▶ _EXERCISE PROMPT_
From the data underneath, reproduce exactly the stretch that begins at the line with "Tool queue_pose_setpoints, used" and ends after the line with "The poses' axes".

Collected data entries
_ _ _ _

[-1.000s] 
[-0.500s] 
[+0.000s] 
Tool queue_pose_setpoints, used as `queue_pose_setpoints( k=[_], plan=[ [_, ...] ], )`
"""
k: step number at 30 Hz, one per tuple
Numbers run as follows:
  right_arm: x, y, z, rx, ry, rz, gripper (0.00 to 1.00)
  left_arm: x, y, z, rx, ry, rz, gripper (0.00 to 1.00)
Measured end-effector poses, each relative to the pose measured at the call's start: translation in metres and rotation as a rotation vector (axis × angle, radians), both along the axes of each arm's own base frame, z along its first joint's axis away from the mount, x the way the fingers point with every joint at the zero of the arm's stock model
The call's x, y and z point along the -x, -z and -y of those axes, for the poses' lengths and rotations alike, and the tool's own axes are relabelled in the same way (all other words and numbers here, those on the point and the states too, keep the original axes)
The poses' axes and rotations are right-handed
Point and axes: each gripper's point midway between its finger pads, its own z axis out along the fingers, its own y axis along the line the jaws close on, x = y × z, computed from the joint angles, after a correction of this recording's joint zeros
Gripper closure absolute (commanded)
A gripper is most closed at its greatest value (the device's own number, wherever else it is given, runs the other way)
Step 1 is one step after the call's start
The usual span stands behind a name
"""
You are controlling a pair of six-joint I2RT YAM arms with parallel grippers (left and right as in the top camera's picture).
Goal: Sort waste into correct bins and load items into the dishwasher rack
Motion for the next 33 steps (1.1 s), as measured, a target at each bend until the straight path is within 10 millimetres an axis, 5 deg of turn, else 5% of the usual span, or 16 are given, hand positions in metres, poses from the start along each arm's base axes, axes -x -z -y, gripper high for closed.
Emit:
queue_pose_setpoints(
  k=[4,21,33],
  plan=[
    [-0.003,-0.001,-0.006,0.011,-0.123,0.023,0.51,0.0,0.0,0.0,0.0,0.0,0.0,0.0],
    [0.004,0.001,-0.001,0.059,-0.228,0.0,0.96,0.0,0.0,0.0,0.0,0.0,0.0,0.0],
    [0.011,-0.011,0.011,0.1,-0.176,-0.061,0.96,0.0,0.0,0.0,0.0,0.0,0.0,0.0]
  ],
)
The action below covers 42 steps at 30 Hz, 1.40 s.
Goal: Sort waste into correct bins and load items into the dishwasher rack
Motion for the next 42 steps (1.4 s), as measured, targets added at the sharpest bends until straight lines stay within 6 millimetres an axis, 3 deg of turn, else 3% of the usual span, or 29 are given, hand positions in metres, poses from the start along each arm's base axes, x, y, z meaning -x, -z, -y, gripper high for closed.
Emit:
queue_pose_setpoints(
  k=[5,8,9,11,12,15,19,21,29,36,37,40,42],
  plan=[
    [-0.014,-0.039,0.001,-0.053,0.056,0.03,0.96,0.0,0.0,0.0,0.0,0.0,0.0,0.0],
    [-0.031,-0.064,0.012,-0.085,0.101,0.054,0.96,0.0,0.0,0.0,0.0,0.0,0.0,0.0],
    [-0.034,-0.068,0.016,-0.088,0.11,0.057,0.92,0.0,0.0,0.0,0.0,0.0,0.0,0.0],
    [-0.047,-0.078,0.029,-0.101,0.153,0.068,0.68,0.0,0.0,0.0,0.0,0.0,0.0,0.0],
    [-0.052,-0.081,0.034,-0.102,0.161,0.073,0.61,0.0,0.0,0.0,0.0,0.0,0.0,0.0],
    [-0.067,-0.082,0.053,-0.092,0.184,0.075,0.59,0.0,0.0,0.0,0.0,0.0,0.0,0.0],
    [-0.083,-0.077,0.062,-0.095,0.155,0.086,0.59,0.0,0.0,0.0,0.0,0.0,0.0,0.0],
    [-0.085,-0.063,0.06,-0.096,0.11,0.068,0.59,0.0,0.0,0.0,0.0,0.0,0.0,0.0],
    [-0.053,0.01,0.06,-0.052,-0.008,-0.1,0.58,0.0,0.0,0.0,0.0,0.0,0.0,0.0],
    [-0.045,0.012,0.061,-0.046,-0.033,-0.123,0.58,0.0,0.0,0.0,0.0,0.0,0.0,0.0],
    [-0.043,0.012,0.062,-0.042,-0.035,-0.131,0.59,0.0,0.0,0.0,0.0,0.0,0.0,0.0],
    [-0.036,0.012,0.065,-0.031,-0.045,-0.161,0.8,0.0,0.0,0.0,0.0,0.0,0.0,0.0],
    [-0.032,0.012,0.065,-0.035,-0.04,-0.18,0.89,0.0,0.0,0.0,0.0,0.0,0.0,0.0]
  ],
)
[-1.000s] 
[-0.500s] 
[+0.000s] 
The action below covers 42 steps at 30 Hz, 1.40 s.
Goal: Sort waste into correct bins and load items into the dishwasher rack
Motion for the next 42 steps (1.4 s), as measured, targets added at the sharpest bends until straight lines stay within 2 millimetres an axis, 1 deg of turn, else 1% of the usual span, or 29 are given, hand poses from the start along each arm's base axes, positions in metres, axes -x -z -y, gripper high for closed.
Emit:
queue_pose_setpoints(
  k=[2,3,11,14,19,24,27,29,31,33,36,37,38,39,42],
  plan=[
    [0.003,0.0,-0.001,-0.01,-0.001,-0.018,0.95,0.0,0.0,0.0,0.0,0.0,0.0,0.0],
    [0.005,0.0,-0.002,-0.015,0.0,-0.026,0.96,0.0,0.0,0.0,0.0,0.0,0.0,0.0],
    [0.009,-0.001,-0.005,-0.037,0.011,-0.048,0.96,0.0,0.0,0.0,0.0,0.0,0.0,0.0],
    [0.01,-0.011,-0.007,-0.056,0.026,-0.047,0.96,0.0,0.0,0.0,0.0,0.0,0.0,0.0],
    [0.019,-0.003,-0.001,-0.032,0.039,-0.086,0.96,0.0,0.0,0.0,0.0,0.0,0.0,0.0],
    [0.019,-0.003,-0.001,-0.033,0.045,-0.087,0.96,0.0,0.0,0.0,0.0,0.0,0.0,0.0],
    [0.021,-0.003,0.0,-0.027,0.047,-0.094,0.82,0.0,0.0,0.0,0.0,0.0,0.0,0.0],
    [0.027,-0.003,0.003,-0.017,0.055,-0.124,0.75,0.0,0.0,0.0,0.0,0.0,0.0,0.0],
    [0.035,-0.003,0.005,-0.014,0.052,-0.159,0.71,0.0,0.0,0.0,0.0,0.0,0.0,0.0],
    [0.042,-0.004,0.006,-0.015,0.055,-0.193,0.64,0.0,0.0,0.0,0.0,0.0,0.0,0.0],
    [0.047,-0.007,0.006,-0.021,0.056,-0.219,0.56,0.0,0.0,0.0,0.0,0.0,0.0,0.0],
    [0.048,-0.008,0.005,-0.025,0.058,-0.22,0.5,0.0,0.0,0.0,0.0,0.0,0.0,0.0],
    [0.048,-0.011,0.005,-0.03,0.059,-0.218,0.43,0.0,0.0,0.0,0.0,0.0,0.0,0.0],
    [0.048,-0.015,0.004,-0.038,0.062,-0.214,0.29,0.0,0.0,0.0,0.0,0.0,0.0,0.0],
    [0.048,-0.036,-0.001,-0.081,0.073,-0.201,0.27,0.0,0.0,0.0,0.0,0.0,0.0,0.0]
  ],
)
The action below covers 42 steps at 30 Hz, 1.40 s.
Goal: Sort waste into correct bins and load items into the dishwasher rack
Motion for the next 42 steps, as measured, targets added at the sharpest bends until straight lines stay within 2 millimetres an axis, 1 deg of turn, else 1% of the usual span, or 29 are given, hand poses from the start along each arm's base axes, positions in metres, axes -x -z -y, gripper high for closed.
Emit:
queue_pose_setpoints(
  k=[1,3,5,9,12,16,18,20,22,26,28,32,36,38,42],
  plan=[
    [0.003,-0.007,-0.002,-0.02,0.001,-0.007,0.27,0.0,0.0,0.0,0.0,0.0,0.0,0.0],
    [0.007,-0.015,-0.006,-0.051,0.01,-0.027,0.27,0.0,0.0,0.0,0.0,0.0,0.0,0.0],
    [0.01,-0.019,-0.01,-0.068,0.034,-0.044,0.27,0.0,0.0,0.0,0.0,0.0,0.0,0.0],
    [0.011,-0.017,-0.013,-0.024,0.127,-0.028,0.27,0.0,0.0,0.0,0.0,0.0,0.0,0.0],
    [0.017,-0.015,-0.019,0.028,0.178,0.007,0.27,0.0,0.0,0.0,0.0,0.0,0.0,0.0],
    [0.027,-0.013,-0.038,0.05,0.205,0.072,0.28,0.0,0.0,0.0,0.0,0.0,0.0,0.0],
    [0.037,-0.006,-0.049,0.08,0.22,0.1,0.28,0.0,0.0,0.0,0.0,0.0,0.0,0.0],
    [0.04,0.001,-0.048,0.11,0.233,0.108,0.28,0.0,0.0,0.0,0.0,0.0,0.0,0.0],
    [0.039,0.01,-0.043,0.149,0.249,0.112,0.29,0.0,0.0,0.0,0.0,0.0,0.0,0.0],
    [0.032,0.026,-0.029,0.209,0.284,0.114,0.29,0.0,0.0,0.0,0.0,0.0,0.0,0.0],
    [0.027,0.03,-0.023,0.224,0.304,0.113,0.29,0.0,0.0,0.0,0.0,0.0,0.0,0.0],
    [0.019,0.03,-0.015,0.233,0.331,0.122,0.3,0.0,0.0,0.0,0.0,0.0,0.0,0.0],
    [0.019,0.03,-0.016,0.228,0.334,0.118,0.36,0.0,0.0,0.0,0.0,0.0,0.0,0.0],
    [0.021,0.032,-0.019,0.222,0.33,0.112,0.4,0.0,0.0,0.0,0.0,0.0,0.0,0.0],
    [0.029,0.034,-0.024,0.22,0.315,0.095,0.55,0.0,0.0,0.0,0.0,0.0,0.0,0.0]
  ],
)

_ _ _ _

▶ _PROBLEM SOLUTION_
Tool queue_pose_setpoints, used as `queue_pose_setpoints( k=[_], plan=[ [_, ...] ], )`
"""
k: step number at 30 Hz, one per tuple
Numbers run as follows:
  right_arm: x, y, z, rx, ry, rz, gripper (0.00 to 1.00)
  left_arm: x, y, z, rx, ry, rz, gripper (0.00 to 1.00)
Measured end-effector poses, each relative to the pose measured at the call's start: translation in metres and rotation as a rotation vector (axis × angle, radians), both along the axes of each arm's own base frame, z along its first joint's axis away from the mount, x the way the fingers point with every joint at the zero of the arm's stock model
The call's x, y and z point along the -x, -z and -y of those axes, for the poses' lengths and rotations alike, and the tool's own axes are relabelled in the same way (all other words and numbers here, those on the point and the states too, keep the original axes)
The poses' axes and rotations are right-handed

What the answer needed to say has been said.